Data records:
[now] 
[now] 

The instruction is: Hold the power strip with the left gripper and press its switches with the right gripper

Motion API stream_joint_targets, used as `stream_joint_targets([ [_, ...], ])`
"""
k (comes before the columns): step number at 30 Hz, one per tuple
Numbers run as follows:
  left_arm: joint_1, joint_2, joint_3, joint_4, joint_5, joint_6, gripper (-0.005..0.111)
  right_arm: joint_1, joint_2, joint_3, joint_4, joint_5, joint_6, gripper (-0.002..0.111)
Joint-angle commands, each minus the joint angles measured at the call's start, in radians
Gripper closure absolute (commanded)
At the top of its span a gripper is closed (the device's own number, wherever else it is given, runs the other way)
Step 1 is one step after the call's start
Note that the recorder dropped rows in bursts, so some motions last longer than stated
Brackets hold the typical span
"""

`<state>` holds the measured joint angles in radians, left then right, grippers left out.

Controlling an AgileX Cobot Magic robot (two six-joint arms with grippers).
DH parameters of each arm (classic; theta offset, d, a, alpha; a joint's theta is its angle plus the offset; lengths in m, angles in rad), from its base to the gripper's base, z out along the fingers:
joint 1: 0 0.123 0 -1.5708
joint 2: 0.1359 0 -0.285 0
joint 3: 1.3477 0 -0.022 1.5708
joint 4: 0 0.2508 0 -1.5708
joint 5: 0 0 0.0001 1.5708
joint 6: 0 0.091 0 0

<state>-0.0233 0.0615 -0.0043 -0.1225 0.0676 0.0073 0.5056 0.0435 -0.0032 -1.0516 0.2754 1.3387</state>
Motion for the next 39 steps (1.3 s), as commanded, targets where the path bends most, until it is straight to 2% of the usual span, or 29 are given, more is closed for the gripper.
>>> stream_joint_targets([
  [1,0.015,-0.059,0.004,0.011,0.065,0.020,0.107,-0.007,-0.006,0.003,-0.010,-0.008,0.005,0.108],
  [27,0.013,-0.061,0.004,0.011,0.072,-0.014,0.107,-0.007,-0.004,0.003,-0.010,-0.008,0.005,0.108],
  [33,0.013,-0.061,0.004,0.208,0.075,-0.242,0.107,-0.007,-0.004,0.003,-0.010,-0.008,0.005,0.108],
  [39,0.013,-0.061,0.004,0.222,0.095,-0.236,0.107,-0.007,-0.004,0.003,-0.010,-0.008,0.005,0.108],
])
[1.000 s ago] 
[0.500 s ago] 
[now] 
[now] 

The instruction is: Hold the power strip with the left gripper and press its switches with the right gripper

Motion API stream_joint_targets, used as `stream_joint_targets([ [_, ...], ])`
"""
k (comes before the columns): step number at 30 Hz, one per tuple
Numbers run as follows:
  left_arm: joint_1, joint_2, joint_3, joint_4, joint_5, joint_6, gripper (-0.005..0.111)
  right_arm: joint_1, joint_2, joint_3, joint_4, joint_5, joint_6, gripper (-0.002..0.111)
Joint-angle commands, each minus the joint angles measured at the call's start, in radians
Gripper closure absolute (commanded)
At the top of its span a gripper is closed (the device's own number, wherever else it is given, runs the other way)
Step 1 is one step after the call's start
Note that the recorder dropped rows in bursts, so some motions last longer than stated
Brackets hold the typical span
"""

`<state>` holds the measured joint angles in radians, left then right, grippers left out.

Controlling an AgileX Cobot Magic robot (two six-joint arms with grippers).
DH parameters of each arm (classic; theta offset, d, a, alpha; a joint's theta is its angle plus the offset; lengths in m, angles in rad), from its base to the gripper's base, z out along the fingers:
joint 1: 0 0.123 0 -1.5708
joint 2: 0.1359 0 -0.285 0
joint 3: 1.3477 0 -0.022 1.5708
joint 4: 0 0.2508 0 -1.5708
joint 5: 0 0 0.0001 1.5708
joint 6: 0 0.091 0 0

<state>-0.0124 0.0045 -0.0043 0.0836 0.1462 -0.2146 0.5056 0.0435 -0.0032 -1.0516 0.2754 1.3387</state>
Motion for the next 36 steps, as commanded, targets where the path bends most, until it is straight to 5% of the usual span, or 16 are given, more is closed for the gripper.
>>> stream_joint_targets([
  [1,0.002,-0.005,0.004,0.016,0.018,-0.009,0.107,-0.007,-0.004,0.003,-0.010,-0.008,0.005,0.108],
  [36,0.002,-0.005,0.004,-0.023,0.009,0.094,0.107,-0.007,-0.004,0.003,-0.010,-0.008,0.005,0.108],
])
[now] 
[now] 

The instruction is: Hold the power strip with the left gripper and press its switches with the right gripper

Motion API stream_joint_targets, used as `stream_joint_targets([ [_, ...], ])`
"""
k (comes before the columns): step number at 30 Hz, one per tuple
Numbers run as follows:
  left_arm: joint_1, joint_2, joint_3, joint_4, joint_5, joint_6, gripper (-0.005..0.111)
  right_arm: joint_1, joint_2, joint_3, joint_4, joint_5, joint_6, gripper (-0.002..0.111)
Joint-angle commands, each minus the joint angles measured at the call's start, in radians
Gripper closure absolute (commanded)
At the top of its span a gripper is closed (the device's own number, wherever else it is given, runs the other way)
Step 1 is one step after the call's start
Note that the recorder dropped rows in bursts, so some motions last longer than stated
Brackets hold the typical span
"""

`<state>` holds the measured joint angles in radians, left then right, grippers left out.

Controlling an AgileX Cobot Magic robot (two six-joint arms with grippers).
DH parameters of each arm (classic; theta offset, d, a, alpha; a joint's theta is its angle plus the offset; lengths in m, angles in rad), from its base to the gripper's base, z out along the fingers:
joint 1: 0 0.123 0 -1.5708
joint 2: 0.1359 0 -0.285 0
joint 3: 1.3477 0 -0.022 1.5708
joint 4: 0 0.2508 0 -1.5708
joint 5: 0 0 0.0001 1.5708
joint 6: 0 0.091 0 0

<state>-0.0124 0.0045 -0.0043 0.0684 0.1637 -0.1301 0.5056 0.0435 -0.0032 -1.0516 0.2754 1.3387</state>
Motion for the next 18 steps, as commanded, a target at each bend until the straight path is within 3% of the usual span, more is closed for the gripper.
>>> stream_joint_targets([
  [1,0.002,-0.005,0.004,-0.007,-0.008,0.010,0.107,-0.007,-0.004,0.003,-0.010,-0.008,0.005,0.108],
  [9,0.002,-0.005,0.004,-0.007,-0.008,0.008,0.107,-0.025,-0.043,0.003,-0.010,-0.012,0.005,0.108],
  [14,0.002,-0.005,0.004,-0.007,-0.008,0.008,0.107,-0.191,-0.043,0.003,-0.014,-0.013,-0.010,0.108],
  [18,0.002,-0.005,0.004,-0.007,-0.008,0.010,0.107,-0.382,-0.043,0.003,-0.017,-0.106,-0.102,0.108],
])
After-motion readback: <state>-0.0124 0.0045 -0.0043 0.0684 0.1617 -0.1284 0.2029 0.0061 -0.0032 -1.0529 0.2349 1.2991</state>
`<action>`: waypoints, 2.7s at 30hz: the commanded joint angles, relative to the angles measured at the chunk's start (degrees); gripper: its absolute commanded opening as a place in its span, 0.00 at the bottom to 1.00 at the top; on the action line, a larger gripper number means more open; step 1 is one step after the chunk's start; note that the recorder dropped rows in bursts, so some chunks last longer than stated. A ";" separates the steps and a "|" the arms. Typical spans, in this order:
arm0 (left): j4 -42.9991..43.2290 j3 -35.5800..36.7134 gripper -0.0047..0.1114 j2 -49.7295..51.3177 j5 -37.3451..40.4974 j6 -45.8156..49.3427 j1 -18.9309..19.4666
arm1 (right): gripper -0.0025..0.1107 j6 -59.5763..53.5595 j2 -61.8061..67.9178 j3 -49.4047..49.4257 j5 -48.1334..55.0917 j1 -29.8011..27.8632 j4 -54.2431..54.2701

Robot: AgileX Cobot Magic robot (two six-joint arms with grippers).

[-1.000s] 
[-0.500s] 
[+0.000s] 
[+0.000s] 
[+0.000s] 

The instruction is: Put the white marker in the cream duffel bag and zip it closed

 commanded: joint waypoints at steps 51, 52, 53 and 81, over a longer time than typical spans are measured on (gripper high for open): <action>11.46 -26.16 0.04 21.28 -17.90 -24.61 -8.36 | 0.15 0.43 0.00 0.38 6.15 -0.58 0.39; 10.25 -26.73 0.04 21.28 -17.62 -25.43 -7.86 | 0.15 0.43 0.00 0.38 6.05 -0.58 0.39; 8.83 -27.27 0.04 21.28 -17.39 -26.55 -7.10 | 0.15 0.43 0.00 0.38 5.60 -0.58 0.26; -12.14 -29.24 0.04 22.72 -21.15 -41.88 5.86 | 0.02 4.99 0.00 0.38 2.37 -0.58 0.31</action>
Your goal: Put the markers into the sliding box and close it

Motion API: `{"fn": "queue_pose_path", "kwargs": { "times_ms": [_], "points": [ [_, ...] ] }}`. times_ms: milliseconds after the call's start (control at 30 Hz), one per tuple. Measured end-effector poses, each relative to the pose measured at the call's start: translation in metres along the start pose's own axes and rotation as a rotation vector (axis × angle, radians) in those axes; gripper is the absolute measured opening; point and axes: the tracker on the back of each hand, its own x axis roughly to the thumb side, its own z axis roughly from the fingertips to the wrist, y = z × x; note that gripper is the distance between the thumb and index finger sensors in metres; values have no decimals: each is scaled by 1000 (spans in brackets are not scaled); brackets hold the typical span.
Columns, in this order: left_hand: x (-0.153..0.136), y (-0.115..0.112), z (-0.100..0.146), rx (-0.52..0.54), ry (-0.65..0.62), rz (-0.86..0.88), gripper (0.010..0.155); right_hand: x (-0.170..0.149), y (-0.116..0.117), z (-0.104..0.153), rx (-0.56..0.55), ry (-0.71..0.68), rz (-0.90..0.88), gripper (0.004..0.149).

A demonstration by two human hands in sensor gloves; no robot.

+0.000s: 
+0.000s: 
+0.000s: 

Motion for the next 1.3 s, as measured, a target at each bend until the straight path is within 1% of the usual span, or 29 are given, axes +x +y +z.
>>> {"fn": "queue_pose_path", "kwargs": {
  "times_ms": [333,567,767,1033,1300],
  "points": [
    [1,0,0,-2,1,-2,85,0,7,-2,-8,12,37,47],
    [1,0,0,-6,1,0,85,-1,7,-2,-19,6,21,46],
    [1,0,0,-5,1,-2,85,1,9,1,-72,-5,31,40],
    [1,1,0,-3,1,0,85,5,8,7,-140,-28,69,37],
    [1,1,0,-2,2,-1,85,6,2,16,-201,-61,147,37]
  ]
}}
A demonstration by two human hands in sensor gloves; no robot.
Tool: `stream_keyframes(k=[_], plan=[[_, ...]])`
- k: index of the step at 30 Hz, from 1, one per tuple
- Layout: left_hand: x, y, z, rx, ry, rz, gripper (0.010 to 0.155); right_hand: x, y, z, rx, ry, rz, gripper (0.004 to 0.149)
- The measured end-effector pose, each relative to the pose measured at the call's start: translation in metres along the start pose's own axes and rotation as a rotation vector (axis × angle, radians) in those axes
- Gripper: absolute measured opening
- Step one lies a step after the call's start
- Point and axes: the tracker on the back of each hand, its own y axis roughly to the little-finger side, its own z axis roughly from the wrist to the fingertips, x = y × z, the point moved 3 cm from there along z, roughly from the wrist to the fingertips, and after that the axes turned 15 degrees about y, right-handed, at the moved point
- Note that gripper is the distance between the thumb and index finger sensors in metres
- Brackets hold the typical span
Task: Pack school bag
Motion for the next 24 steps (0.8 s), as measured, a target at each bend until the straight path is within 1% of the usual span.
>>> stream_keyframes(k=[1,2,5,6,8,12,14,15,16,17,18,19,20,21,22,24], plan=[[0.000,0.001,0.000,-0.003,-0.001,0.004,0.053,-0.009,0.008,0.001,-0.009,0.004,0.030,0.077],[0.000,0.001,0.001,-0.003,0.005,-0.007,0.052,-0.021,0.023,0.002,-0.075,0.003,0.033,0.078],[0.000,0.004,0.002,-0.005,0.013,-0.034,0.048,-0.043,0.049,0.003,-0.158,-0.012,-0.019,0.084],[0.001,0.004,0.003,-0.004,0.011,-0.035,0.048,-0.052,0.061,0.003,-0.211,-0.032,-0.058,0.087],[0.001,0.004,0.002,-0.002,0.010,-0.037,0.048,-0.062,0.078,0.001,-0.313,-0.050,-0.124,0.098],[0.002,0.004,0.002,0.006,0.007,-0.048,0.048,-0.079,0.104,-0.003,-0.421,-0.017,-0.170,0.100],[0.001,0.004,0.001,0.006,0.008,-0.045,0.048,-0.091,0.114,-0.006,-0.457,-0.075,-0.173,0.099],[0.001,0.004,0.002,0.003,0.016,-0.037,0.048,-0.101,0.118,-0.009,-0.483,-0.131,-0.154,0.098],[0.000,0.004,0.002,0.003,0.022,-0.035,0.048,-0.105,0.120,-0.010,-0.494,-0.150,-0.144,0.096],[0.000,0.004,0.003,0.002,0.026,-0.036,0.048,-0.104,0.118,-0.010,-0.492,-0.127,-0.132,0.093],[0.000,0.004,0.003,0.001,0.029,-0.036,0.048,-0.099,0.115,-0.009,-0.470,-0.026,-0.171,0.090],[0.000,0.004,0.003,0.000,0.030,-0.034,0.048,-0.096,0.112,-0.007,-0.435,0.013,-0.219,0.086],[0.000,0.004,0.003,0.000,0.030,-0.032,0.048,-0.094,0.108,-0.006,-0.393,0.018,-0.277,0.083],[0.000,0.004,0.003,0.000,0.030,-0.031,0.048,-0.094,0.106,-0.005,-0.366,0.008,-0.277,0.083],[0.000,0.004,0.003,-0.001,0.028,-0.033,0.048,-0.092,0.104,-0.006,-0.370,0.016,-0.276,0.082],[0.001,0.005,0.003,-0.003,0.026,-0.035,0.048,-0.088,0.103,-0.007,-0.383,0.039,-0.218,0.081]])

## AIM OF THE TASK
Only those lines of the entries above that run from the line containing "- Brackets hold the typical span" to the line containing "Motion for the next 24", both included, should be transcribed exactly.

## YOUR RESPONSE
- Brackets hold the typical span
Task: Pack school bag
Motion for the next 24 steps (0.8 s), as measured, a target at each bend until the straight path is within 1% of the usual span.

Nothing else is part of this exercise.